*THE TASK:* Output the data in full and exactly as presented.

*DATA:*

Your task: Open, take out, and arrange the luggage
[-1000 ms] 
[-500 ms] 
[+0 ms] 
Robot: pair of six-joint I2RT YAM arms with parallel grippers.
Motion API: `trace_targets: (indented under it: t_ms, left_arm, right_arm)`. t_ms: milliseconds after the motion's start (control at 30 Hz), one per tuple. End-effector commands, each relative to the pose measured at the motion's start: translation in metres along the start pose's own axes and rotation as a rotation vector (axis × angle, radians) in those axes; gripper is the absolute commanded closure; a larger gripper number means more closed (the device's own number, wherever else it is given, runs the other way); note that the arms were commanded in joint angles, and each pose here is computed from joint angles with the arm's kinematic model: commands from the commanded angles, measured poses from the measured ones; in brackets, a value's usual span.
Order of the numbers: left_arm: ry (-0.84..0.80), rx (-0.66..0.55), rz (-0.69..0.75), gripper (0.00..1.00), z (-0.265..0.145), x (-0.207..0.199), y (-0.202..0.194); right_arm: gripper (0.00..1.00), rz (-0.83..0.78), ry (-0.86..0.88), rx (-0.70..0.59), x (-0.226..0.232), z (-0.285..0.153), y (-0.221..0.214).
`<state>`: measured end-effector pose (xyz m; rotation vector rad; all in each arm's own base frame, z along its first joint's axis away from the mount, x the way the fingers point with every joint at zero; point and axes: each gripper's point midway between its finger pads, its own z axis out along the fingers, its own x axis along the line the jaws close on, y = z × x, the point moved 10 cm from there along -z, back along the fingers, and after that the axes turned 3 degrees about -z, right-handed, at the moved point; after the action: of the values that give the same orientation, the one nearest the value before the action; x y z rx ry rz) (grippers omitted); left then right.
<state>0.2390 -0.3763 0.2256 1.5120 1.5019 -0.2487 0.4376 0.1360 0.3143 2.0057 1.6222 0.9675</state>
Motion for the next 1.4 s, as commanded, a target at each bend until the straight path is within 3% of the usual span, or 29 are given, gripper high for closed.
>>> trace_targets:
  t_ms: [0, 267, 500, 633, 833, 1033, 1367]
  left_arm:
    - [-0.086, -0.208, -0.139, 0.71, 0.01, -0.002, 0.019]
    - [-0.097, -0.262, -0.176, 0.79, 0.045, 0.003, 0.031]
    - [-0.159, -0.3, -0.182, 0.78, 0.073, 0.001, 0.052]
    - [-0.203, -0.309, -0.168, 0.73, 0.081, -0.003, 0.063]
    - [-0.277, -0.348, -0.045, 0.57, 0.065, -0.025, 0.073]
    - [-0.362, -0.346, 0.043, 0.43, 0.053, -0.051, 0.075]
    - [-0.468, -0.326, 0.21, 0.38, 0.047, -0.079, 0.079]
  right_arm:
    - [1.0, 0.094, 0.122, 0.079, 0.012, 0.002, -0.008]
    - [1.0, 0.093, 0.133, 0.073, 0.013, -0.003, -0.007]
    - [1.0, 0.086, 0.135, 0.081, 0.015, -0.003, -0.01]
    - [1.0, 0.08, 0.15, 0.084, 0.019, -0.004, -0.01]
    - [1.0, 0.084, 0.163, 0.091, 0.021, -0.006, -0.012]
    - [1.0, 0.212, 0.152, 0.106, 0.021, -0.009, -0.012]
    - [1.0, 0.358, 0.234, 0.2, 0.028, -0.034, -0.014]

*SOLUTION FOR THIS EXERCISE:*
Your task: Open, take out, and arrange the luggage
[-1000 ms] 
[-500 ms] 
[+0 ms] 
Robot: pair of six-joint I2RT YAM arms with parallel grippers.
Motion API: `trace_targets: (indented under it: t_ms, left_arm, right_arm)`. t_ms: milliseconds after the motion's start (control at 30 Hz), one per tuple. End-effector commands, each relative to the pose measured at the motion's start: translation in metres along the start pose's own axes and rotation as a rotation vector (axis × angle, radians) in those axes; gripper is the absolute commanded closure; a larger gripper number means more closed (the device's own number, wherever else it is given, runs the other way); note that the arms were commanded in joint angles, and each pose here is computed from joint angles with the arm's kinematic model: commands from the commanded angles, measured poses from the measured ones; in brackets, a value's usual span.
Order of the numbers: left_arm: ry (-0.84..0.80), rx (-0.66..0.55), rz (-0.69..0.75), gripper (0.00..1.00), z (-0.265..0.145), x (-0.207..0.199), y (-0.202..0.194); right_arm: gripper (0.00..1.00), rz (-0.83..0.78), ry (-0.86..0.88), rx (-0.70..0.59), x (-0.226..0.232), z (-0.285..0.153), y (-0.221..0.214).
`<state>`: measured end-effector pose (xyz m; rotation vector rad; all in each arm's own base frame, z along its first joint's axis away from the mount, x the way the fingers point with every joint at zero; point and axes: each gripper's point midway between its finger pads, its own z axis out along the fingers, its own x axis along the line the jaws close on, y = z × x, the point moved 10 cm from there along -z, back along the fingers, and after that the axes turned 3 degrees about -z, right-handed, at the moved point; after the action: of the values that give the same orientation, the one nearest the value before the action; x y z rx ry rz) (grippers omitted); left then right.
<state>0.2390 -0.3763 0.2256 1.5120 1.5019 -0.2487 0.4376 0.1360 0.3143 2.0057 1.6222 0.9675</state>
Motion for the next 1.4 s, as commanded, a target at each bend until the straight path is within 3% of the usual span, or 29 are given, gripper high for closed.
>>> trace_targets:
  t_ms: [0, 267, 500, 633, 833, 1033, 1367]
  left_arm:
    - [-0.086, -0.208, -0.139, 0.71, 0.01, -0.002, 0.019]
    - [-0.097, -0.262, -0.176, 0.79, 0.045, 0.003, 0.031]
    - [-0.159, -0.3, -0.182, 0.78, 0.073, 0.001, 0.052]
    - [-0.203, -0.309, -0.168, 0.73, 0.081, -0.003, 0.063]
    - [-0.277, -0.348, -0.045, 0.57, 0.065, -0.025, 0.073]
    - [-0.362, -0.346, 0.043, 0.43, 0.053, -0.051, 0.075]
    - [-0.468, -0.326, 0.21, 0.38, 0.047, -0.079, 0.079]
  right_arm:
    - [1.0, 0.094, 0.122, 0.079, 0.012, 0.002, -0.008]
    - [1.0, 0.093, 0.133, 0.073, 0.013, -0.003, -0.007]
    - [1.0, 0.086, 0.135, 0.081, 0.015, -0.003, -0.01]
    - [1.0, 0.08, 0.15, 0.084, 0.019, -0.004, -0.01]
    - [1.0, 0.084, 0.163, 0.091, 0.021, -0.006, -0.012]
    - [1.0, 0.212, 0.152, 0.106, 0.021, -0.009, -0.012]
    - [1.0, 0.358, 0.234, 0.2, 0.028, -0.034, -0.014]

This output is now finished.